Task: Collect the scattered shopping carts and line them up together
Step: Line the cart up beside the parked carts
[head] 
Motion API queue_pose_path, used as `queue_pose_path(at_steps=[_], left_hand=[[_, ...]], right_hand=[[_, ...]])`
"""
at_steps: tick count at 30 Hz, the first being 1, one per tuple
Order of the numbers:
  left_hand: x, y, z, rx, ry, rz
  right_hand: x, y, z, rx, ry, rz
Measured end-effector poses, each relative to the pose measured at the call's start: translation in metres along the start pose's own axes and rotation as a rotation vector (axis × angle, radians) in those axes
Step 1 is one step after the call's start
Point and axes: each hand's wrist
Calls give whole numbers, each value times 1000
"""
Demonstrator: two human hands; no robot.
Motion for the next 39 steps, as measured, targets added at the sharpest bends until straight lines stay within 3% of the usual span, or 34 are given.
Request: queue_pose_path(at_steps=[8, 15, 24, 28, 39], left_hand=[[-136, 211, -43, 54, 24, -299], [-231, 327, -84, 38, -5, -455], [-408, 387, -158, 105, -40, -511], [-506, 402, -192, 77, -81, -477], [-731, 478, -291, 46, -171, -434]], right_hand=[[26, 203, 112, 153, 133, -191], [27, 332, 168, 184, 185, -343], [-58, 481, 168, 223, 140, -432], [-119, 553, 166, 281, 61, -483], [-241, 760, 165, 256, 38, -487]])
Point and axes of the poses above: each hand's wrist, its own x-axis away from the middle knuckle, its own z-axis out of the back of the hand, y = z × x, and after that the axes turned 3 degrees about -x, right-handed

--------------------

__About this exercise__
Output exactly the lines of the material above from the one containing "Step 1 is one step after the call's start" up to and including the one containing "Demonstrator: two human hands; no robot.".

__Task result__
Step 1 is one step after the call's start
Point and axes: each hand's wrist
Calls give whole numbers, each value times 1000
"""
Demonstrator: two human hands; no robot.

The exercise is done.